Dataset items:
○ ○ ○ ○ ○
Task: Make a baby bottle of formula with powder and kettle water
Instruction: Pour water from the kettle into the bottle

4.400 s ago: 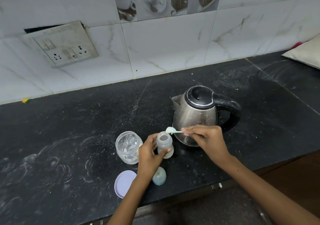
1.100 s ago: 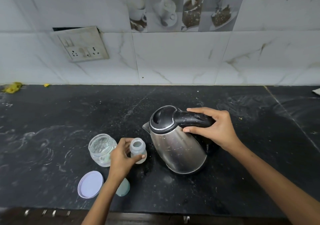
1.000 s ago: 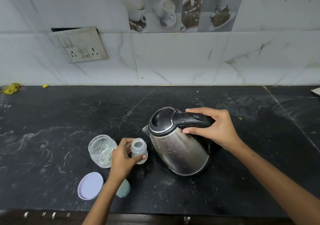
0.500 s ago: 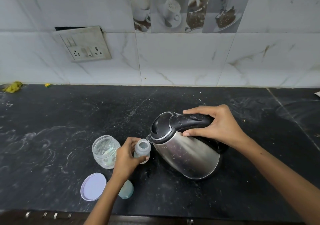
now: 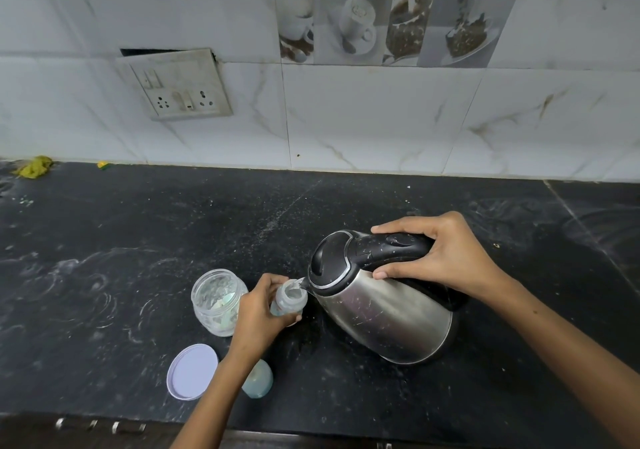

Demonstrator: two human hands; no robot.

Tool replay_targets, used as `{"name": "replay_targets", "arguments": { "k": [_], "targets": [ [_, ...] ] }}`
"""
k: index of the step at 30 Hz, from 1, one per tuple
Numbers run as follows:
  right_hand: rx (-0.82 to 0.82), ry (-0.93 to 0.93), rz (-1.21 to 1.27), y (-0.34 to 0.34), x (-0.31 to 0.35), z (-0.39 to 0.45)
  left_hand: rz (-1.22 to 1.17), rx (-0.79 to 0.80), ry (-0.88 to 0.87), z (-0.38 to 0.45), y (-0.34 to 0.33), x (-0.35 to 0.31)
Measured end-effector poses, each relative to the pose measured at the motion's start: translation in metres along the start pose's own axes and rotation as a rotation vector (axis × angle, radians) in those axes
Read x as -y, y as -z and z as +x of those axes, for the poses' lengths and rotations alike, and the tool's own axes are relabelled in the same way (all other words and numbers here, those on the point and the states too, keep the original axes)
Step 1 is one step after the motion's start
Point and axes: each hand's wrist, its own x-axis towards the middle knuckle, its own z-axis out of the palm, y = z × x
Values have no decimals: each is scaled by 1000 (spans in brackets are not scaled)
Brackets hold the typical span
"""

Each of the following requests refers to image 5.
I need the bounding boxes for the person's right hand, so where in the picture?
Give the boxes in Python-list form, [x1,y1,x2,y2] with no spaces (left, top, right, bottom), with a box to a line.
[371,211,506,304]

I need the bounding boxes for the person's left hand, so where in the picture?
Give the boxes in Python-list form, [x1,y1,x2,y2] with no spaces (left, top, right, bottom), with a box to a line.
[227,272,304,364]

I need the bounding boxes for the clear plastic baby bottle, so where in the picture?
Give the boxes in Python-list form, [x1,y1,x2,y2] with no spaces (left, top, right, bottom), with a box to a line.
[269,278,309,327]

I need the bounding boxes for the clear powder jar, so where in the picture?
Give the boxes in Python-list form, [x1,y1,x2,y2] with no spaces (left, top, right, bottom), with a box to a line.
[190,268,249,338]

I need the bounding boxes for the teal-ringed bottle cap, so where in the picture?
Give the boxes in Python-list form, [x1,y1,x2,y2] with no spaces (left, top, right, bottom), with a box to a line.
[241,359,275,400]

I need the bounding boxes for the lilac round jar lid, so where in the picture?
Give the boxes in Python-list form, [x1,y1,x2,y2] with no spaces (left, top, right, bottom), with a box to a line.
[165,343,219,402]

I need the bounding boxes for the steel electric kettle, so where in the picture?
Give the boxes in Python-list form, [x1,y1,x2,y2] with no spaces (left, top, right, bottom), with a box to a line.
[299,229,469,366]

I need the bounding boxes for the person's left forearm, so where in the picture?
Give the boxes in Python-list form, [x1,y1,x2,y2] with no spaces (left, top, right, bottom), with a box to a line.
[169,350,257,449]

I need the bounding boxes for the person's right forearm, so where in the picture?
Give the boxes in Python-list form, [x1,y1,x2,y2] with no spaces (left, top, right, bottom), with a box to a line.
[485,274,640,449]

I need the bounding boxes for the yellow-green cloth scrap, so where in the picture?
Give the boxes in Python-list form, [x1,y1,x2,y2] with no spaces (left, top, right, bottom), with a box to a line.
[12,155,55,180]

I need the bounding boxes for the white wall switch socket plate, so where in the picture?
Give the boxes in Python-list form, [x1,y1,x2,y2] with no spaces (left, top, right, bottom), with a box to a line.
[115,47,234,122]

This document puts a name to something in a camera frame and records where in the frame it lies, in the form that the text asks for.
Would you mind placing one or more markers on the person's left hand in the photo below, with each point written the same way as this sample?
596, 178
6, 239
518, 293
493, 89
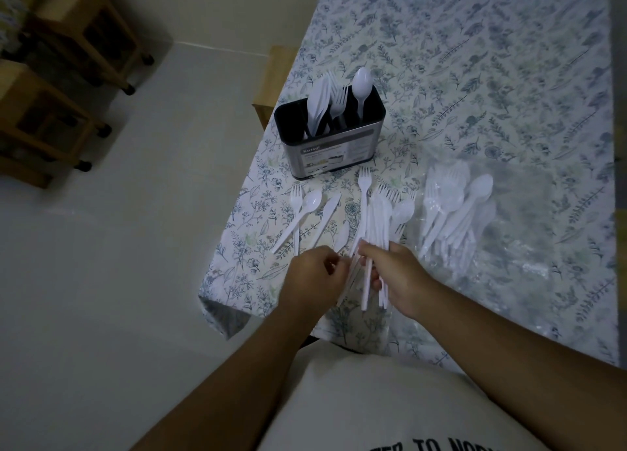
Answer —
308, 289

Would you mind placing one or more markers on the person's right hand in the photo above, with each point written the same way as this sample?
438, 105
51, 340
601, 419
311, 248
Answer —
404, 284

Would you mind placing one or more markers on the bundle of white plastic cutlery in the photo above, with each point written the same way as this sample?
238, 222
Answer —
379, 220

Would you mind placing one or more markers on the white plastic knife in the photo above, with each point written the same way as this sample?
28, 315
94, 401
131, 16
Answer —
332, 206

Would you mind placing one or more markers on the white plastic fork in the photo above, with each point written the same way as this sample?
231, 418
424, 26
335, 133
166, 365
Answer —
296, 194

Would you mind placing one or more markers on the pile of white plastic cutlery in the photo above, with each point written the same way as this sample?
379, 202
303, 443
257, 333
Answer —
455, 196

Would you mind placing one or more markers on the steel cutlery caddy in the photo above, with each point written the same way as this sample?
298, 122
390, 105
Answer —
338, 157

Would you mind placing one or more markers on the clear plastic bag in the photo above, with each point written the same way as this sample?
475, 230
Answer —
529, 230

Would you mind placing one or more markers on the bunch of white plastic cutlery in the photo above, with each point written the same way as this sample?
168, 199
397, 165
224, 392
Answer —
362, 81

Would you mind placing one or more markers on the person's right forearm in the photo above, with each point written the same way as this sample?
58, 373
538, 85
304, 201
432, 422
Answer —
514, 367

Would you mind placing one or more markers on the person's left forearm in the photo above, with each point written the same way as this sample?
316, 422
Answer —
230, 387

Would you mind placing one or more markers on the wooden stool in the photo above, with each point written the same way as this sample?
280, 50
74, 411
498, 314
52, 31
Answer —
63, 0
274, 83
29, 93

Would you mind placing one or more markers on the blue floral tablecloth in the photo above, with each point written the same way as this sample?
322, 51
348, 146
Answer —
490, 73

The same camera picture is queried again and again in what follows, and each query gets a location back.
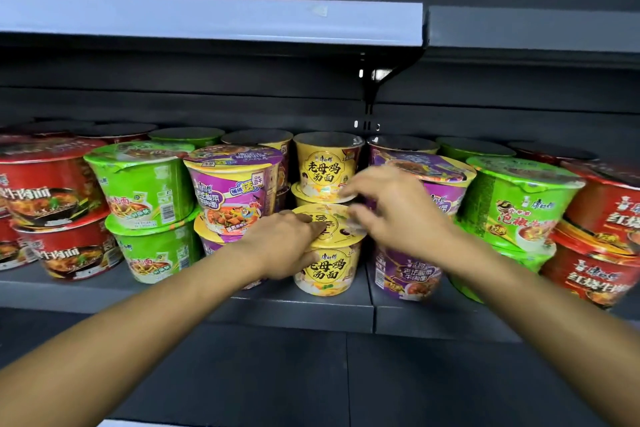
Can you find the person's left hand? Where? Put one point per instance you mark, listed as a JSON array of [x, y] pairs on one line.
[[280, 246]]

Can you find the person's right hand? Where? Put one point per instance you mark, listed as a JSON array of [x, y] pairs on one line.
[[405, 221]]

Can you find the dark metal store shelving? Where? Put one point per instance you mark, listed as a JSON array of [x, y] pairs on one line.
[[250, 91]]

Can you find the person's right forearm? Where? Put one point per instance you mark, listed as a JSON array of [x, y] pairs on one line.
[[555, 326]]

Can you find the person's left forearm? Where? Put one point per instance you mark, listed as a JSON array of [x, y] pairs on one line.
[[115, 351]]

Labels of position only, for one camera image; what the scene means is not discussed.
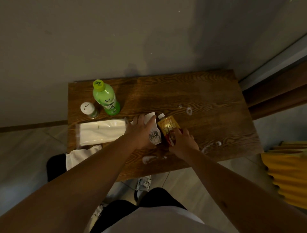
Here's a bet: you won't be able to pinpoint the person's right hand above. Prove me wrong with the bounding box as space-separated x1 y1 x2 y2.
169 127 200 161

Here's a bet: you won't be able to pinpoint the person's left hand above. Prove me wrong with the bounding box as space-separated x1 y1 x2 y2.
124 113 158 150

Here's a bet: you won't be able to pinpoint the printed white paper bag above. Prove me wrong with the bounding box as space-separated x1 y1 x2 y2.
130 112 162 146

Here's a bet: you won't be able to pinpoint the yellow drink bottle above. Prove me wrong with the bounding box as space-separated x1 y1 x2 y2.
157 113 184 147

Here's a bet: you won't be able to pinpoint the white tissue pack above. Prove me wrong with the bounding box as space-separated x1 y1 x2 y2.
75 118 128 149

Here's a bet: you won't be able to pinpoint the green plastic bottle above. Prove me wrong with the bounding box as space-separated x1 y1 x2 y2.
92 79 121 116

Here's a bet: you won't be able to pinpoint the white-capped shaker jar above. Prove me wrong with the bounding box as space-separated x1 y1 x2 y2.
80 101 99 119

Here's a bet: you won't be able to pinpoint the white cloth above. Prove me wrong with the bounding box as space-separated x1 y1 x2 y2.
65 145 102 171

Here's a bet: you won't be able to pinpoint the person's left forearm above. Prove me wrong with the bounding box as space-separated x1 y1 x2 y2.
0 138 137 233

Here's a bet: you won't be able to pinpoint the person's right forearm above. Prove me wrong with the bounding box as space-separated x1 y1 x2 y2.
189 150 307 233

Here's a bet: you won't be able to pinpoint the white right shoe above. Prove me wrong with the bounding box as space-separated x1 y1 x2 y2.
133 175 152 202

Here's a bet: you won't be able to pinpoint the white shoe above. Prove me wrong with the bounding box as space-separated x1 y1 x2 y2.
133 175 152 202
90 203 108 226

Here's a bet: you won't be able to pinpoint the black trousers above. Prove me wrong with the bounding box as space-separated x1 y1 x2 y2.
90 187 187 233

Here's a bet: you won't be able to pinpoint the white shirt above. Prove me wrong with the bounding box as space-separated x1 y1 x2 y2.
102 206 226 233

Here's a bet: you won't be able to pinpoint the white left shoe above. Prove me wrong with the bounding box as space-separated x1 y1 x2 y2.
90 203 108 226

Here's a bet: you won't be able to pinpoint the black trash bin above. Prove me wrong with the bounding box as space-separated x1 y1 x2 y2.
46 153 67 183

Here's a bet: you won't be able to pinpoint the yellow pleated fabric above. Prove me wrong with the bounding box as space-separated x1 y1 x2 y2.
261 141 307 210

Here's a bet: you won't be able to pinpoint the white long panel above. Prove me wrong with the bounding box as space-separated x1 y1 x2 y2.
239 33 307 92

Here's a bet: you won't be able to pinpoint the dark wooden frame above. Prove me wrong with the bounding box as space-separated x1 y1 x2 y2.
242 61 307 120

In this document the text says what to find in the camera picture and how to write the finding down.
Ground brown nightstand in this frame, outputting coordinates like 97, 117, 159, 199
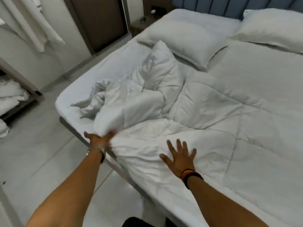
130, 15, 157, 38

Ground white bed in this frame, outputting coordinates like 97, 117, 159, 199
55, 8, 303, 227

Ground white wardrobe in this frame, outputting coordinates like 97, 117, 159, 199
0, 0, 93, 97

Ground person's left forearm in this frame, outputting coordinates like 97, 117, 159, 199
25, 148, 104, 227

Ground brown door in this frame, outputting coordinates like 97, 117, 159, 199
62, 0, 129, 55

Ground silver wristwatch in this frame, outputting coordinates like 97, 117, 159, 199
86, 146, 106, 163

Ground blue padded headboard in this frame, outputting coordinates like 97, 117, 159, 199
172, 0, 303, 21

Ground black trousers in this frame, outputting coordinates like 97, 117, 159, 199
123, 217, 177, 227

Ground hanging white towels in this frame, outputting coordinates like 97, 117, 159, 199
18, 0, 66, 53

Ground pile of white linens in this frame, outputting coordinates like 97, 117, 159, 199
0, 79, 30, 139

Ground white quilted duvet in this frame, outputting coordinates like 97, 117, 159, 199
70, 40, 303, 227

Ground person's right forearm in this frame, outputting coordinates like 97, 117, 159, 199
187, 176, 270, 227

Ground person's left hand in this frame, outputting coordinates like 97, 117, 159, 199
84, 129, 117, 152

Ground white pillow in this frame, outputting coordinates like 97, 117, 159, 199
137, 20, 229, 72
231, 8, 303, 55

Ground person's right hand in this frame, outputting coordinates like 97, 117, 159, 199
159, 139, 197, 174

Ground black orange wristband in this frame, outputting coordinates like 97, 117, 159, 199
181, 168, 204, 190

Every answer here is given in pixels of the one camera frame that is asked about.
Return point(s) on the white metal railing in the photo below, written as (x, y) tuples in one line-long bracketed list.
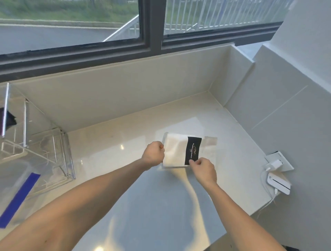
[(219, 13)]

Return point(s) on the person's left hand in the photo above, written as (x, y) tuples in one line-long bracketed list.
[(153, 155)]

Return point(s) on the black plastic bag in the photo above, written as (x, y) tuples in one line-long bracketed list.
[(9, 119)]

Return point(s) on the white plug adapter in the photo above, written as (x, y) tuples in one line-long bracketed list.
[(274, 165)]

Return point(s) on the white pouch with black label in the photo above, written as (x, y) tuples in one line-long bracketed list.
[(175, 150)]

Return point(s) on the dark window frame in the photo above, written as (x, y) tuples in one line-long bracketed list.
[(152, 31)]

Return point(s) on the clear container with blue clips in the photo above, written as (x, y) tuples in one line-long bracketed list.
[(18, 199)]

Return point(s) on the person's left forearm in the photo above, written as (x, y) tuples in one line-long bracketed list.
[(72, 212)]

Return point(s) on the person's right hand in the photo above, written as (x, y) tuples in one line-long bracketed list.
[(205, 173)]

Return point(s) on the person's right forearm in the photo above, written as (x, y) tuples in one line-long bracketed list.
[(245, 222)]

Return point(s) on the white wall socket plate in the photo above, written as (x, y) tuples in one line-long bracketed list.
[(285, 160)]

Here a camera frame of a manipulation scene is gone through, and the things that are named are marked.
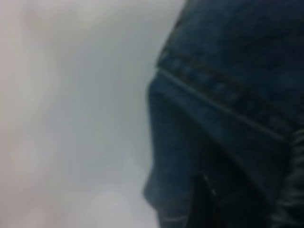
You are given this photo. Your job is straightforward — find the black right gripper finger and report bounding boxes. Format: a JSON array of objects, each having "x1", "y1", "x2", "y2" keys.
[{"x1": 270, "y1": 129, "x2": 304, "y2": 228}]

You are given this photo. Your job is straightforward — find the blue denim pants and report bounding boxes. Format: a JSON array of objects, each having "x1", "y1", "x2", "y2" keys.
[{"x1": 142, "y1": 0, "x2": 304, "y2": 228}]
○ ○ ○ ○ ○
◆ **Exercise brief**
Find the word "text" in the records and pull out each line that has it.

◆ **Response to the task**
This document puts a name to something in a camera frame and records where in the frame it lies, in the form that the text asks for.
In this document the text says what to find in the camera picture and how to write the finding down.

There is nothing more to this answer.